Sometimes I encounters with the word 'holistic' around, and most, if not all, of those times, the quality of the work the word is being used in is usually poor. Holistic explanations also abound: they talk about interconectedness, the importance of the relation between parts above and beyond them, and so on. In more serious work, holistic-like explanations can be found in reference to 'emergence' or 'spontaneous behaviour'.
The problem with the attitude of refusing to analyse the parts of a particular system and to consider only the system as a whole is that you can't really get to fully understand the system: you miss information. You can say that everything affects everything, and surely it does: I have mass, so I exert a force in your body, wherever you are in Earth. But how strong is that force? How relevant are those relations? One can claim both that everything is related with everything, and at the same time say that the relationships are not of the same type or strength. That is, one can really open the black box and reduce the system to its parts.

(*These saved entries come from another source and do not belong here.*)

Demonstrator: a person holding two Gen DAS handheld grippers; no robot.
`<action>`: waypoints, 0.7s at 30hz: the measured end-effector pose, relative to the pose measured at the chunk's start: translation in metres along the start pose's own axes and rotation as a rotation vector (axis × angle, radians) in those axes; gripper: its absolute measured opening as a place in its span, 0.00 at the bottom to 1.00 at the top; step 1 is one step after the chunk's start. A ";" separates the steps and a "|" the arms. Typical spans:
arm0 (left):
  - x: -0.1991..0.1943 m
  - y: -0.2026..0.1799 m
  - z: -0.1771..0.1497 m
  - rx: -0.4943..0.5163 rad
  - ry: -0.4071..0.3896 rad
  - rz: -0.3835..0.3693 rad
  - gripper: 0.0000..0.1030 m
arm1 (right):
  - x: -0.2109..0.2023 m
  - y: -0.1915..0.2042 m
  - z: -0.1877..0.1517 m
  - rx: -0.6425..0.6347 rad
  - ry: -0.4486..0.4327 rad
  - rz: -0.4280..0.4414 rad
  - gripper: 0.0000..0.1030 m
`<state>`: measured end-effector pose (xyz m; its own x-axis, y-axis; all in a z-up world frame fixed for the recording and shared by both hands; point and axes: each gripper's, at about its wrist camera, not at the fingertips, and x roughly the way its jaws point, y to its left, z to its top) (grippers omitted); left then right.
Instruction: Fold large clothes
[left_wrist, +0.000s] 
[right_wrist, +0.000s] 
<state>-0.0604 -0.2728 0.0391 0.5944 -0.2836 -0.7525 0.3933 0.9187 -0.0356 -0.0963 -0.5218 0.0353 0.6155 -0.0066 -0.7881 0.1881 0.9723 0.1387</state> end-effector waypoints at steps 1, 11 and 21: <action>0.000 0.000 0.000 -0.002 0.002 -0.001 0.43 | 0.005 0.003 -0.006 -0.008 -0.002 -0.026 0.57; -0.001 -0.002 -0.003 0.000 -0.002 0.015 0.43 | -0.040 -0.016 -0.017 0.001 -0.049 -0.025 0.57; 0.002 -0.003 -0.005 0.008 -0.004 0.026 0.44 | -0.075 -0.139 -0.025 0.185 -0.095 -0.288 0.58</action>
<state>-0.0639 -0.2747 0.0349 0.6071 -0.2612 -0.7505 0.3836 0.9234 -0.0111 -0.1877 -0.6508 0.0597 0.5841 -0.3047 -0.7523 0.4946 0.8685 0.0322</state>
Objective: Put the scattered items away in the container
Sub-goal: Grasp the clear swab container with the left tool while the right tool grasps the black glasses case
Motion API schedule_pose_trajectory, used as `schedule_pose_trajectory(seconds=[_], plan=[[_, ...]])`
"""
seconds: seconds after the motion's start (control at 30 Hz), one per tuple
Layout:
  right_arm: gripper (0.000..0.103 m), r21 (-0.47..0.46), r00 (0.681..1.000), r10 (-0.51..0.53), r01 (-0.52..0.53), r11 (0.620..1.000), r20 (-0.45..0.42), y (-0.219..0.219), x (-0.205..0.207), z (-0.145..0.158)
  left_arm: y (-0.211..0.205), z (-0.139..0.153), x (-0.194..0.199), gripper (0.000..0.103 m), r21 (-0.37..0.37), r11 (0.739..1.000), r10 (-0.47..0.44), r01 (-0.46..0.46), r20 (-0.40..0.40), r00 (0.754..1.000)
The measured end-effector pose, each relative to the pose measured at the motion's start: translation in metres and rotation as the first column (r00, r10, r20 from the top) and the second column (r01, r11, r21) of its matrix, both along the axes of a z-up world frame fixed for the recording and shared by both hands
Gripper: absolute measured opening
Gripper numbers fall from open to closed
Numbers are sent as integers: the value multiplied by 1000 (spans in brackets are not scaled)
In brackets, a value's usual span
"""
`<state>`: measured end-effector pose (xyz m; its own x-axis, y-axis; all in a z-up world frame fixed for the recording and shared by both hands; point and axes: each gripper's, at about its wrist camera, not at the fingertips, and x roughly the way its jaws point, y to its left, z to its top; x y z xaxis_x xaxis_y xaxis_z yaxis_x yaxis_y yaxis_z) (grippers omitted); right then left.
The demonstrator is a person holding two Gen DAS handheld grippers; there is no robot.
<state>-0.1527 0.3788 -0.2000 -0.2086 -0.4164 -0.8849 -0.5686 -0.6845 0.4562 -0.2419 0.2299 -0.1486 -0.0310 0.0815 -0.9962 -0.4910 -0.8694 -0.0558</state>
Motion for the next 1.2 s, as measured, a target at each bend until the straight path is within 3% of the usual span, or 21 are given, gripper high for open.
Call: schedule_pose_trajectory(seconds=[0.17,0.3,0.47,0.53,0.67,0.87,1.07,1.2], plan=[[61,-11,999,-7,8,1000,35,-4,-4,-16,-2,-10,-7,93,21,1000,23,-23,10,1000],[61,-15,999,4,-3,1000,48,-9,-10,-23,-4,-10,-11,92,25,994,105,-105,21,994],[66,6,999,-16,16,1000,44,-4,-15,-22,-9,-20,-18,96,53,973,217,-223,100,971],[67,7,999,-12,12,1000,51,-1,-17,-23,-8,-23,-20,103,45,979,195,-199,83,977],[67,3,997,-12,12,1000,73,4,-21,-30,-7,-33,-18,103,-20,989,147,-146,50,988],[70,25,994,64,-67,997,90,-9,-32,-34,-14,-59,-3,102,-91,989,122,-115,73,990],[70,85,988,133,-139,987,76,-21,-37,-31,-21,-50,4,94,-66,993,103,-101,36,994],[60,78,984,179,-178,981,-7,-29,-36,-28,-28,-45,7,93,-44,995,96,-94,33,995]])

There is a philosophical mistake powering holism, and that is the belief in emergence: to think properties that are not present in the parts of the system or its governing laws can arise. Saying like the wetness of the water cannot be analysed in terms of individual atoms, that you need a lot of them to have wetness.
That is wrong because if you have a system governed by laws, the behaviour of said system is already set by said laws. Causality runs in one direction, not in the reverse: The system does not cause properties in the parts, it is the other way around.

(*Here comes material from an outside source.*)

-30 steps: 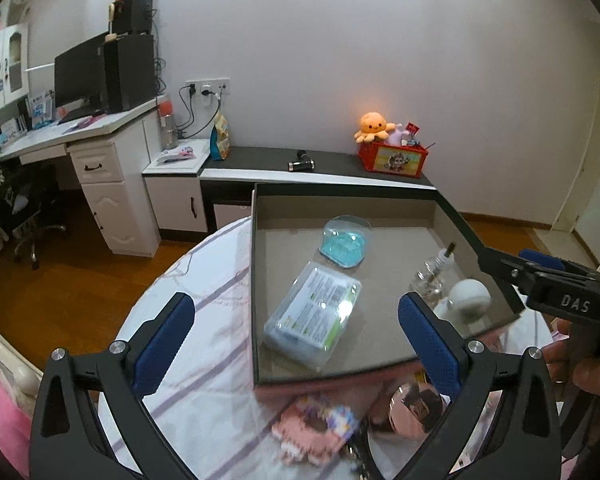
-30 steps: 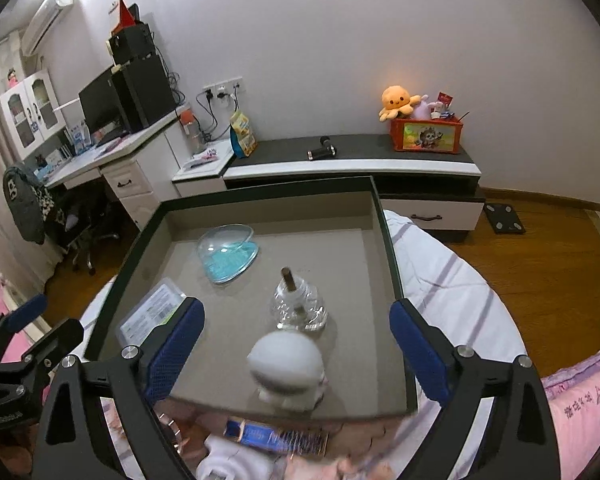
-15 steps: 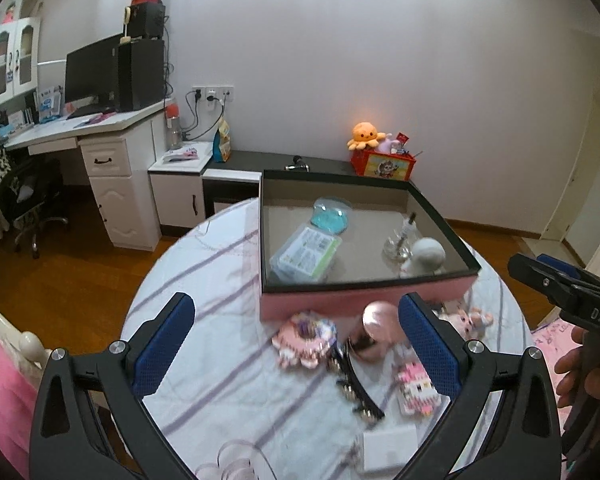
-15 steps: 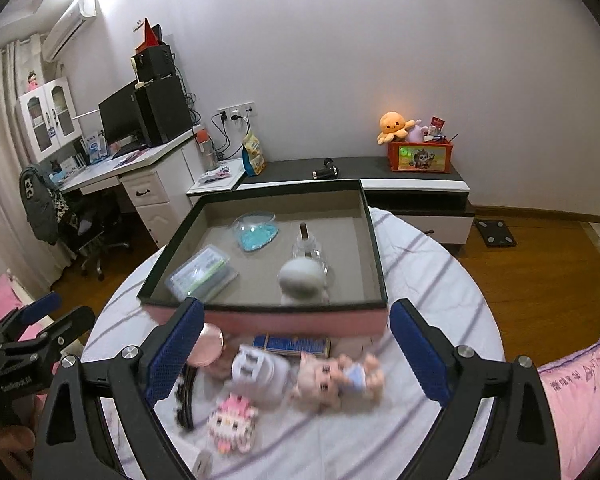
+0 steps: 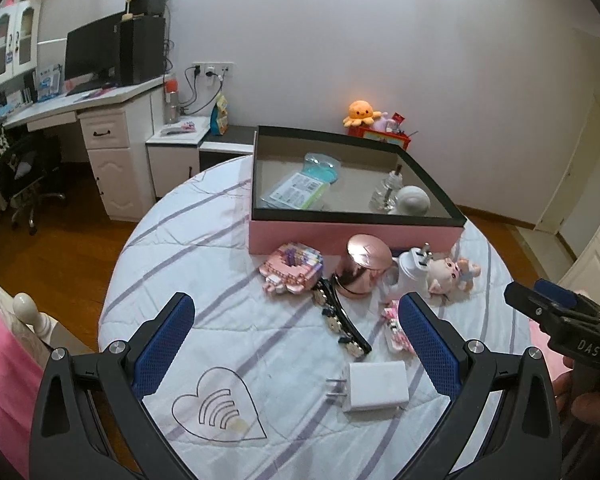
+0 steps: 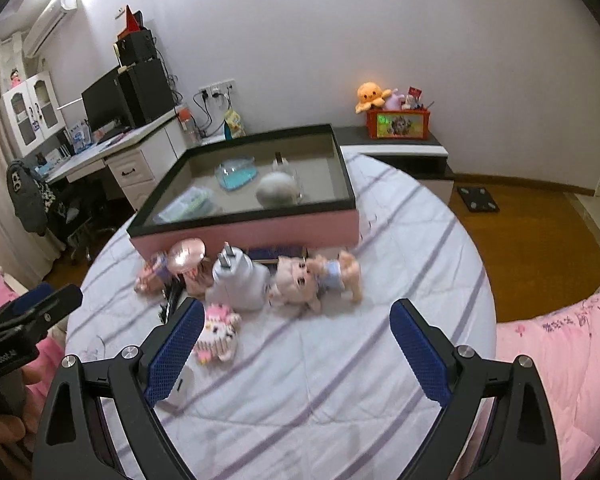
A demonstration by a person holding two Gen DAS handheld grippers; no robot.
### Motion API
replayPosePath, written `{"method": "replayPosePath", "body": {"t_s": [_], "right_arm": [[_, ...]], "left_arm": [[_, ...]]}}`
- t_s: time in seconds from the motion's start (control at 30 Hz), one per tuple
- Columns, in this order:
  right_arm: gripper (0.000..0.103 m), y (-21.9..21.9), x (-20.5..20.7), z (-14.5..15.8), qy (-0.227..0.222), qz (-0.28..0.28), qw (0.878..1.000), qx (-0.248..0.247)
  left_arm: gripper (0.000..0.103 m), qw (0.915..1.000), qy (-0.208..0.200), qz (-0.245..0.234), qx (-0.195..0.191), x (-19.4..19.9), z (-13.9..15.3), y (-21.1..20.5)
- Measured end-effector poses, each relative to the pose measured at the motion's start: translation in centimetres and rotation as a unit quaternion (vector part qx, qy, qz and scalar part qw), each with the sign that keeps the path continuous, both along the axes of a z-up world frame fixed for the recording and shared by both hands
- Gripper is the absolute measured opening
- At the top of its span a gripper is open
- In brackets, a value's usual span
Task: Organize rigid objects
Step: 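Withdraw both grippers from the box toward the remaining items, then grasp the white charger with the left gripper while the right grasps the doll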
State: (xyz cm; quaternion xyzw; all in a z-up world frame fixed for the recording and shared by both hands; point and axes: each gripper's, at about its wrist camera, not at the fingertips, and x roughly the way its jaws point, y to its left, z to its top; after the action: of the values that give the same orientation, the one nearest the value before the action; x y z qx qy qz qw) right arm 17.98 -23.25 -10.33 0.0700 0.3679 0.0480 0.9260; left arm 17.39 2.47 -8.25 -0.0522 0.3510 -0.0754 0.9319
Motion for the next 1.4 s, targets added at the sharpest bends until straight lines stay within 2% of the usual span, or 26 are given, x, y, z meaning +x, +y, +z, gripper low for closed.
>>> {"method": "replayPosePath", "body": {"t_s": [0.5, 0.97, 1.23, 1.4], "right_arm": [[0.095, -0.2, -0.7, 0.0, 0.003, -0.004, 1.000, 0.000], [0.095, -0.7, 1.2, -2.5, 0.041, -0.009, 0.999, -0.002], [0.095, -0.9, 3.3, -3.8, 0.060, -0.007, 0.998, -0.002], [0.095, -0.7, 5.4, -4.8, 0.072, -0.002, 0.997, -0.004]], "left_arm": [[0.103, 0.9999, 0.010, -0.003, 0.003, -1.0, -0.6, -0.7], [0.103, 0.9969, 0.059, -0.045, 0.029, -1.4, -4.5, -4.3], [0.103, 0.9922, 0.096, -0.059, 0.052, -0.1, -7.5, -6.3], [0.098, 0.9918, 0.100, -0.058, 0.054, 0.6, -8.4, -6.3]]}}
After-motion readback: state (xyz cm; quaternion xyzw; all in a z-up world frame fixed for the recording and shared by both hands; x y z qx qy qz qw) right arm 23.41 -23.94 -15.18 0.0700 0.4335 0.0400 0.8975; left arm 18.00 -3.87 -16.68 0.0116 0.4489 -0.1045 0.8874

In the example of water, wetness does not emerge: wetness is just a result of the composition of water together with the laws of physics. One water molecule has as much wetness as a the water in glass of water, only that intuitively you can imagine something being wet by the water in a glass of water, and not someting being wet by a single mollecule. You just need to think clearly about what you are meaning by wetness, and see how it is really not that weird for a mollecule to wet a surface as a liquid does. Think of the forces and interactions involved when there are lots of water, then work your way down to the molecule.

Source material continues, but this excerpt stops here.